Ideally, I would like to add many tags without needing to specify a schema/column names in the future.
I followed https://docs.confluent.io/kafka-connect-influxdb/current/influx-db-sink-connector/index.html (the "Schemaless JSON tags example") as this matches my use case quite closely. The "key" of each message is currently just the MQTT topic name (the topic's source is an MQTT connector). So I set the "key.converter" to "stringconverter" (instead of JSONconverter as in the example).
Other examples I've seen online seem to suggest the need for a schema to be set, which I'd like to avoid. Using InfluxDB v1.8, everything on Docker/maintained on Portainer.
I cannot seem to start the connector and never get any data to move across.
Below is the config for my InfluxDBSink Connector:
{
"name": "InfluxDBSinkKafka",
"config": {
"key.converter.schemas.enable": "false",
"value.converter.schemas.enable": "false",
"name": "InfluxDBSinkKafka",
"connector.class": "io.confluent.influxdb.InfluxDBSinkConnector",
"tasks.max": "1",
"key.converter": "org.apache.kafka.connect.storage.StringConverter",
"value.converter": "org.apache.kafka.connect.json.JsonConverter",
"topics": "KAFKATOPIC1",
"influxdb.url": "http://URL:PORT",
"influxdb.db": "tagdata",
"measurement.name.format": "${topic}"
}
}
The connector fails, and each time I click "start" (the play button) the following pops up in the connect container's logs:
[2022-03-22 15:46:52,562] INFO [Worker clientId=connect-1, groupId=compose-connect-group]
Connector InfluxDBSinkKafka target state change (org.apache.kafka.connect.runtime.distributed.DistributedHerder)
[2022-03-22 15:46:52,562] INFO Setting connector InfluxDBSinkKafka state to STARTED (org.apache.kafka.connect.runtime.Worker)
[2022-03-22 15:46:52,562] INFO SinkConnectorConfig values:
config.action.reload = restart
connector.class = io.confluent.influxdb.InfluxDBSinkConnector
errors.deadletterqueue.context.headers.enable = false
errors.deadletterqueue.topic.name =
errors.deadletterqueue.topic.replication.factor = 3
errors.log.enable = false
errors.log.include.messages = false
errors.retry.delay.max.ms = 60000
errors.retry.timeout = 0
errors.tolerance = none
header.converter = null
key.converter = class org.apache.kafka.connect.storage.StringConverter
name = InfluxDBSinkKafka
predicates = []
tasks.max = 1
topics = [KAFKATOPIC1]
topics.regex =
transforms = []
value.converter = class org.apache.kafka.connect.json.JsonConverter
(org.apache.kafka.connect.runtime.SinkConnectorConfig)
[2022-03-22 15:46:52,563] INFO EnrichedConnectorConfig values:
config.action.reload = restart
connector.class = io.confluent.influxdb.InfluxDBSinkConnector
errors.deadletterqueue.context.headers.enable = false
errors.deadletterqueue.topic.name =
errors.deadletterqueue.topic.replication.factor = 3
errors.log.enable = false
errors.log.include.messages = false
errors.retry.delay.max.ms = 60000
errors.retry.timeout = 0
errors.tolerance = none
header.converter = null
key.converter = class org.apache.kafka.connect.storage.StringConverter
name = InfluxDBSinkKafka
predicates = []
tasks.max = 1
topics = [KAFKATOPIC1]
topics.regex =
transforms = []
value.converter = class org.apache.kafka.connect.json.JsonConverter
(org.apache.kafka.connect.runtime.ConnectorConfig$EnrichedConnectorConfig)
I am feeling a little out of my depth and would appreciate any and all help.

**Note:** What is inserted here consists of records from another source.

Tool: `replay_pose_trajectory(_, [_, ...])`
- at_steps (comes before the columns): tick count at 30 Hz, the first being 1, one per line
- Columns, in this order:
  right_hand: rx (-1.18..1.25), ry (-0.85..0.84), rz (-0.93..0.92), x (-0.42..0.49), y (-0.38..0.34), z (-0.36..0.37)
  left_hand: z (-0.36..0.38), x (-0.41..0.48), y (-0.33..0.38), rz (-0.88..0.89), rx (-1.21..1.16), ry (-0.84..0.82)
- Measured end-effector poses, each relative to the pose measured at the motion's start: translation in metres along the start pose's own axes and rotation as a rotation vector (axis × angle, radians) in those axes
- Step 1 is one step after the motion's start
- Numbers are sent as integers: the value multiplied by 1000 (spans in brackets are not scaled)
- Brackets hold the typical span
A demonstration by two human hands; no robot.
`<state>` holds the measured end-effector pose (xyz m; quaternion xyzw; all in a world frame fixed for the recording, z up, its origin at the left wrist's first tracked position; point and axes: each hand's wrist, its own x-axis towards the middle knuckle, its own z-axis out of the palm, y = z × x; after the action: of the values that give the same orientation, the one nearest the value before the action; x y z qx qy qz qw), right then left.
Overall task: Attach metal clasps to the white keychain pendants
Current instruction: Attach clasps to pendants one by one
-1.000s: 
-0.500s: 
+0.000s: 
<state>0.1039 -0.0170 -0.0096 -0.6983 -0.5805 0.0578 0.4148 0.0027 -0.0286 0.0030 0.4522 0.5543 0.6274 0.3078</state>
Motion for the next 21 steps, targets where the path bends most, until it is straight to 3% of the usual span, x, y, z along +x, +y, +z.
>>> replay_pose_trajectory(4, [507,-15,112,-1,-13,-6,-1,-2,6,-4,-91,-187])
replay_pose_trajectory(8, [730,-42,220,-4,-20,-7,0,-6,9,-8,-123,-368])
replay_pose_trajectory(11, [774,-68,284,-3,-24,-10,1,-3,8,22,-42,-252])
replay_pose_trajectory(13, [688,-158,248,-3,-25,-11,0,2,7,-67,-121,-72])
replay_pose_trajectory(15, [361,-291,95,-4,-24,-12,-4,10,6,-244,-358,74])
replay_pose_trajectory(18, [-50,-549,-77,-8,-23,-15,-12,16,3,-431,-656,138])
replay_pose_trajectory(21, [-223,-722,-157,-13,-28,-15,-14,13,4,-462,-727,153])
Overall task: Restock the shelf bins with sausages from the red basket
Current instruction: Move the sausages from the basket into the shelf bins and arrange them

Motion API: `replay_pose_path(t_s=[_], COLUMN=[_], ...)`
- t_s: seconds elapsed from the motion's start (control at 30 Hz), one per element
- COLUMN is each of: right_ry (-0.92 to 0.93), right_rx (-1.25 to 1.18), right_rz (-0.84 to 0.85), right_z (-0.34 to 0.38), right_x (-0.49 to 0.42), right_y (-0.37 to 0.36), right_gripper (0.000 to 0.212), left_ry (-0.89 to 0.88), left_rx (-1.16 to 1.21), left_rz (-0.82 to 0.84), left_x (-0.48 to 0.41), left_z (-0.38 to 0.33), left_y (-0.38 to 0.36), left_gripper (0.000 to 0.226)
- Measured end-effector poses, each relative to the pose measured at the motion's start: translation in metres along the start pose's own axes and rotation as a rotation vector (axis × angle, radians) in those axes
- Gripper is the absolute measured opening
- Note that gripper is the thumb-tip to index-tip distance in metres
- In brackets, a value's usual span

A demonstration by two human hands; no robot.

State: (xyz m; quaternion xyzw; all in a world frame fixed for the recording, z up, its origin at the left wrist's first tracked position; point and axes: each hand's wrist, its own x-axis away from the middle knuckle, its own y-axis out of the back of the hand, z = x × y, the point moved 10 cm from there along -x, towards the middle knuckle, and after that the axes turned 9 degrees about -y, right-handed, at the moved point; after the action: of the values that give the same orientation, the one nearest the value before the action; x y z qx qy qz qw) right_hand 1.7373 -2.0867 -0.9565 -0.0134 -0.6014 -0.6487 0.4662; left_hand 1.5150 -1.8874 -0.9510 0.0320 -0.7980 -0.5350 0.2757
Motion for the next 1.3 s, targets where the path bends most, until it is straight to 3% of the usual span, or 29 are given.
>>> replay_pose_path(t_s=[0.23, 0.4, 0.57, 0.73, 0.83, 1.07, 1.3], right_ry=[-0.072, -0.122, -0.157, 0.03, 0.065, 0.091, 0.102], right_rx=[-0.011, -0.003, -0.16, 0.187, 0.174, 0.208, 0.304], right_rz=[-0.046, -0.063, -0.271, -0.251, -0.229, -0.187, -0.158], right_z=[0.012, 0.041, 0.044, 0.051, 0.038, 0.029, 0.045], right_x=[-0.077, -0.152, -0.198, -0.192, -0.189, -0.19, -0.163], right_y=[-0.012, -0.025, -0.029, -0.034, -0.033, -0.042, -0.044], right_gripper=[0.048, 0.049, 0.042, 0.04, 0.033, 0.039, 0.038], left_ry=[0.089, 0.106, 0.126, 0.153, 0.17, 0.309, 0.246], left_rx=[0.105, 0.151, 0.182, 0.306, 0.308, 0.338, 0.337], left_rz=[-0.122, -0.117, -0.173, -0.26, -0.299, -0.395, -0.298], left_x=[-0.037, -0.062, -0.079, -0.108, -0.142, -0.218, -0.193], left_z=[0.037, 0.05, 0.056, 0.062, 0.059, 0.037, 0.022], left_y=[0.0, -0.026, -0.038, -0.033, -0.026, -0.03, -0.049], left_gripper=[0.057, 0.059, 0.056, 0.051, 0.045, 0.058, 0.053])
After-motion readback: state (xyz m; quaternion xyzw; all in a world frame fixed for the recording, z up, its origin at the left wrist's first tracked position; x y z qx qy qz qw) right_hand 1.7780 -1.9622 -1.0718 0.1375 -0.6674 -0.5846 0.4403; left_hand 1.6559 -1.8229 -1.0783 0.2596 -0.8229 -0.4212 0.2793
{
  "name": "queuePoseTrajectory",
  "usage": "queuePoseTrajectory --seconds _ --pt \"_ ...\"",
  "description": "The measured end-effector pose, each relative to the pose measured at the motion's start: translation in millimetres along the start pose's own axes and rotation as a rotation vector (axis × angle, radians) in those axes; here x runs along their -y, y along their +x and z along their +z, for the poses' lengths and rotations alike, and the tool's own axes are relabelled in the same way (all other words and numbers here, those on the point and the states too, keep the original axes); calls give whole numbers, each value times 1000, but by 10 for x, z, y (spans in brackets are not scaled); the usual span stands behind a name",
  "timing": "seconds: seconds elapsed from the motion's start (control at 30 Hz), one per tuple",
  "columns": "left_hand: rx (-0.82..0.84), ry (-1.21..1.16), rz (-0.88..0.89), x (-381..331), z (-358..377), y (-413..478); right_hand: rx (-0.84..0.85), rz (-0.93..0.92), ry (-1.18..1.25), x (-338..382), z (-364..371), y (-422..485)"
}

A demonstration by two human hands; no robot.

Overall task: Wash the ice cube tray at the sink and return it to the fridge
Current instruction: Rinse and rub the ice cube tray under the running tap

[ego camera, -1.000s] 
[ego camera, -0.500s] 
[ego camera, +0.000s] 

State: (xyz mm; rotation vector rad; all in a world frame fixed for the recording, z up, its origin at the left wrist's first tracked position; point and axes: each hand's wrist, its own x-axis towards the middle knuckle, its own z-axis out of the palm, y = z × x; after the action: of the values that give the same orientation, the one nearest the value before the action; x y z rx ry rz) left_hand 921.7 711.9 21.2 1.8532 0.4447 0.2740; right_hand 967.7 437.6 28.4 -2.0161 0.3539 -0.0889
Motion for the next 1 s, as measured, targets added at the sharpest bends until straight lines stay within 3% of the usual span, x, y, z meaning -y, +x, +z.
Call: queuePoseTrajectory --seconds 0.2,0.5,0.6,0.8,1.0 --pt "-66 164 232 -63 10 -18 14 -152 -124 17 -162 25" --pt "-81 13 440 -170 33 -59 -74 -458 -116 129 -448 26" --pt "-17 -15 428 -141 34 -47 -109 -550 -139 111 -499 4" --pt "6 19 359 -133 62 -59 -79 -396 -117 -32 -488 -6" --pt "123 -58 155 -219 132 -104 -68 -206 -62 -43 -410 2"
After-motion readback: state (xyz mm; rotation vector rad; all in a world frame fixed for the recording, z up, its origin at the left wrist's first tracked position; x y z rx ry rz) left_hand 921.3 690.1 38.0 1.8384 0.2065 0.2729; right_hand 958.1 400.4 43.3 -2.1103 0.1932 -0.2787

The trick here is getting the data in the right format to Kafka in the first place. My MQTT source stream needed to have the value converter set to Bytearray with e schema url and schema = true. Then the Influx Sink started working when I used the jsonconverter, with schema=false. Then it started working. This is deceptive because the message queue looks the same with different valueconverters for the MQTT source connecter, so it took a while to figure out that was the problem.
After getting this working, and realising the confluent stack was perhaps a little overkill for this task, I went with the (much) easier route of pushing MQTT directly to Telegraf and having Telegraf push into InfluxDB. I would recommend this.

Related

How can I maximize throughput in Docker and Akka HTTP?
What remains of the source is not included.